Dal Brasile il racconto dell’incontro con Inácio Lula da Silva poche ore dopo la sua scarcerazione. Scrivono Elena Lattuada, segretaria generale Cgil Lombardia e Fabio Ghelfi, responsabile politiche internazionali.

Ci siamo trovati a vivere un momento magico, senza immaginare che sarebbe accaduto solo il giorno prima.

Siamo stati invitati al Congresso della CUT di San Paolo, con cui abbiamo un rapporto di reciprocità e di scambio da molti anni. Un congresso per loro importante, dopo tante lotte che in questi ultimi anni il sindacato brasiliano ha fatto, non solo in difesa dei posti di lavoro ma anche della democrazia.
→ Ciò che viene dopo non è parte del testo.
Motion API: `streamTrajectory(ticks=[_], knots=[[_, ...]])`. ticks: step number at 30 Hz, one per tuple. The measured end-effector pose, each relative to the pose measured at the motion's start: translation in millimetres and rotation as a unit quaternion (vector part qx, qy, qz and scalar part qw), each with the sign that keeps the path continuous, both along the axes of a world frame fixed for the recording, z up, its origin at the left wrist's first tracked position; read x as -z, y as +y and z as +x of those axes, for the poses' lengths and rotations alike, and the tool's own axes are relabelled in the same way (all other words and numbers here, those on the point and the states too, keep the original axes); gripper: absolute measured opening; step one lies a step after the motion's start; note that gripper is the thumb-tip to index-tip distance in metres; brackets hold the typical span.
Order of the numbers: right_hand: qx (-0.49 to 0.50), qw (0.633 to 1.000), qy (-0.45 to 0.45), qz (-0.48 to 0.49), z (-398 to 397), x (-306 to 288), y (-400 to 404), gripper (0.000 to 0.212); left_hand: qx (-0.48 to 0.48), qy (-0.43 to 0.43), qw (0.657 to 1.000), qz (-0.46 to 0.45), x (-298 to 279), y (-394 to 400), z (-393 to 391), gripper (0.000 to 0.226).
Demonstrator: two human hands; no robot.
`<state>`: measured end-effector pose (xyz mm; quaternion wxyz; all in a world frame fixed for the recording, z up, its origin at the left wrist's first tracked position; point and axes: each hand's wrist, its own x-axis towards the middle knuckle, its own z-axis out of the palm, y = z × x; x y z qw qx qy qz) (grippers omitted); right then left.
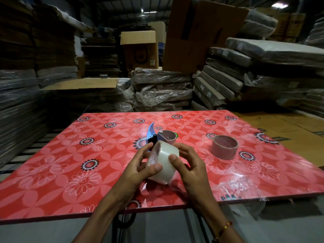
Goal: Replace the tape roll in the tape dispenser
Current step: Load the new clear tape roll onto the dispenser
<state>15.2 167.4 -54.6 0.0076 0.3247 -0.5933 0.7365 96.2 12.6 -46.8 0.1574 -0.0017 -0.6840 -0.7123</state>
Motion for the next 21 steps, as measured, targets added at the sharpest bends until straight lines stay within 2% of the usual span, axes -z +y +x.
streamTrajectory(ticks=[5, 8, 10, 12, 17, 21], knots=[[0.051, 0.994, 0.092, 0.031, 2.2, 2.6, -0.3, 0.028, -0.023, 0.028, 0.999, -0.006, 0.7, -0.1, 2.3, 0.081], [0.026, 0.997, 0.046, 0.049, 2.1, 2.8, -2.0, 0.033, -0.034, 0.042, 0.999, 0.001, 2.4, -0.6, 2.2, 0.093], [-0.017, 0.998, 0.003, 0.067, 1.6, 1.8, -2.9, 0.026, -0.054, 0.063, 0.996, 0.011, 2.7, -0.5, 1.7, 0.106], [-0.054, 0.994, 0.008, 0.096, 1.7, 0.9, -2.2, 0.018, -0.073, 0.085, 0.994, 0.013, 3.6, -1.6, 0.6, 0.110], [-0.093, 0.989, -0.001, 0.113, 2.7, -0.8, 0.2, 0.020, -0.065, 0.070, 0.995, 0.010, 3.0, -3.6, 1.0, 0.091], [-0.083, 0.985, 0.057, 0.137, -1.6, 2.7, -0.5, 0.023, -0.066, 0.065, 0.994, 0.062, -1.6, -1.0, 2.3, 0.067]])
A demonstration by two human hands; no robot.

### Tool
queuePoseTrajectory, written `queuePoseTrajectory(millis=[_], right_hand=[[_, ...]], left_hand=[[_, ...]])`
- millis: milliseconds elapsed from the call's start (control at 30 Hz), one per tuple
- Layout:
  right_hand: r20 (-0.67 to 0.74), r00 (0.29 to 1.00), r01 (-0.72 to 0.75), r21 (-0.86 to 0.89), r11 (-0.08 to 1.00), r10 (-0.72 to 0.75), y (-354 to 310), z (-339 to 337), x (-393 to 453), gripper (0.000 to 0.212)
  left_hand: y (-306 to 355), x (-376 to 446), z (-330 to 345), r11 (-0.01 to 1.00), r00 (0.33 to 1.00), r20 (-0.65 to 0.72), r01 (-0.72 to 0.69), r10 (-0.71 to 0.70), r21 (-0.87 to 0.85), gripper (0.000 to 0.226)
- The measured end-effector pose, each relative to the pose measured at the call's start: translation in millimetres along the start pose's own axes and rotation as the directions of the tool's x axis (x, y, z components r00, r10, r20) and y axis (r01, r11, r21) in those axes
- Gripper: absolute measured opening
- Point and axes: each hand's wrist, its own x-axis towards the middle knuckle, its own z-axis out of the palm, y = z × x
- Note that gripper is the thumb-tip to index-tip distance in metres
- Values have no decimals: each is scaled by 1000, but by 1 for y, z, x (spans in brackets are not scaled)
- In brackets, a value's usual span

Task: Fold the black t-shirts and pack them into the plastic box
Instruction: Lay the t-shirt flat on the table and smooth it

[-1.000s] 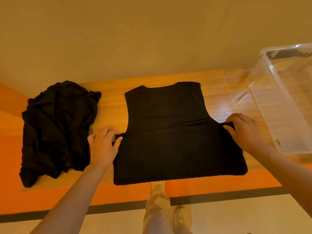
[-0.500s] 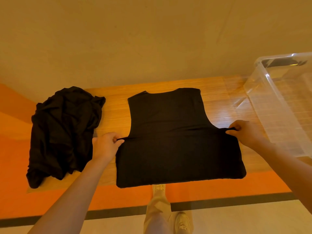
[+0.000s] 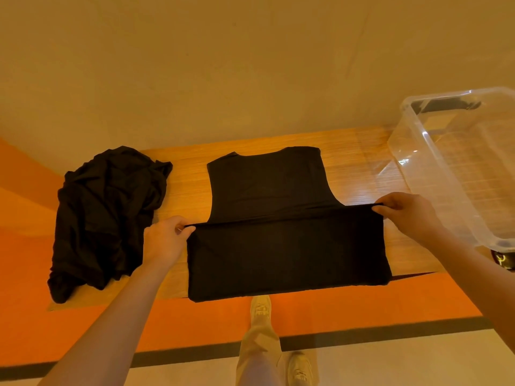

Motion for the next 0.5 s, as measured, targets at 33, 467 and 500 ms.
queuePoseTrajectory(millis=[33,467,500], right_hand=[[-7,1000,24,9,1000,-24,-1,-3,-5,8],[-161,978,168,257,952,-129,-53,-51,9,17],[-171,977,171,255,952,-129,-60,-51,21,16]], left_hand=[[1,-4,-4,1000,1000,-27,-13,12,-25,19],[49,25,-88,967,983,-178,-85,42,-241,21],[51,38,-89,965,985,-171,-75,32,-251,21]])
Abbiamo voluto, con la nostra presenza, rafforzare il nostro comune agire, che significa avere progetti di lavoro, di scambio e di collaborazione. Al nostro arrivo a San Paolo il congresso è stato informato della imminente scarcerazione di Lula: subito è cambiata l’agenda del congresso e immediatamente è partita l’organizzazione per accogliere nella sua città natale il Presidente.

E qui comincia l’avventura: ieri mattina siamo arrivati nella sede del sindacato dei metallurgici di San Bernardo do Campo, città dove Lula ha sempre vissuto, e dove si erano già riuniti centinaia di militanti, lavoratori, donne e uomini, in attesa di incontrare il Presidente e di vivere la concreta possibilità di ricostruire il Paese a partire dalla condizione degli ultimi. Un sogno, dopo tante manifestazioni e lotte, che hanno segnato tutto il Brasile ma anche tanti altri paesi non solo del Sud America, che sembra di nuovo possibile realizzare.

Lula, parlando dal palco, ha voluto dare forza a questo sogno, candidandosi a riprendere, con amore e gioia, il Paese. Un discorso da leader dopo 580 giorni di prigionia, che non hanno segnato la sua forza e volontà politica di giocare il ruolo di un leader dalla parte dei più deboli. Una promessa e un impegno collettivo: da oggi inizia la mobilitazione a difesa della democrazia e per un nuovo Brasile.
Prima del comizio Lula ha incontrato dirigenti e militanti: grazie alla CUT di San Paolo e al suo Presidente Douglas Izzo, abbiamo potuto abbracciare Lula e portargli il saluto della CGIL tutta. È stata una grande emozione ma anche la promessa di rafforzare la collaborazione con il movimento sindacale brasiliano.

Stiamo lasciando il Paese con negli occhi e nel cuore la grande forza di un popolo di lavoratori e lavoratrici che non si arrende e che vuole essere protagonista della storia.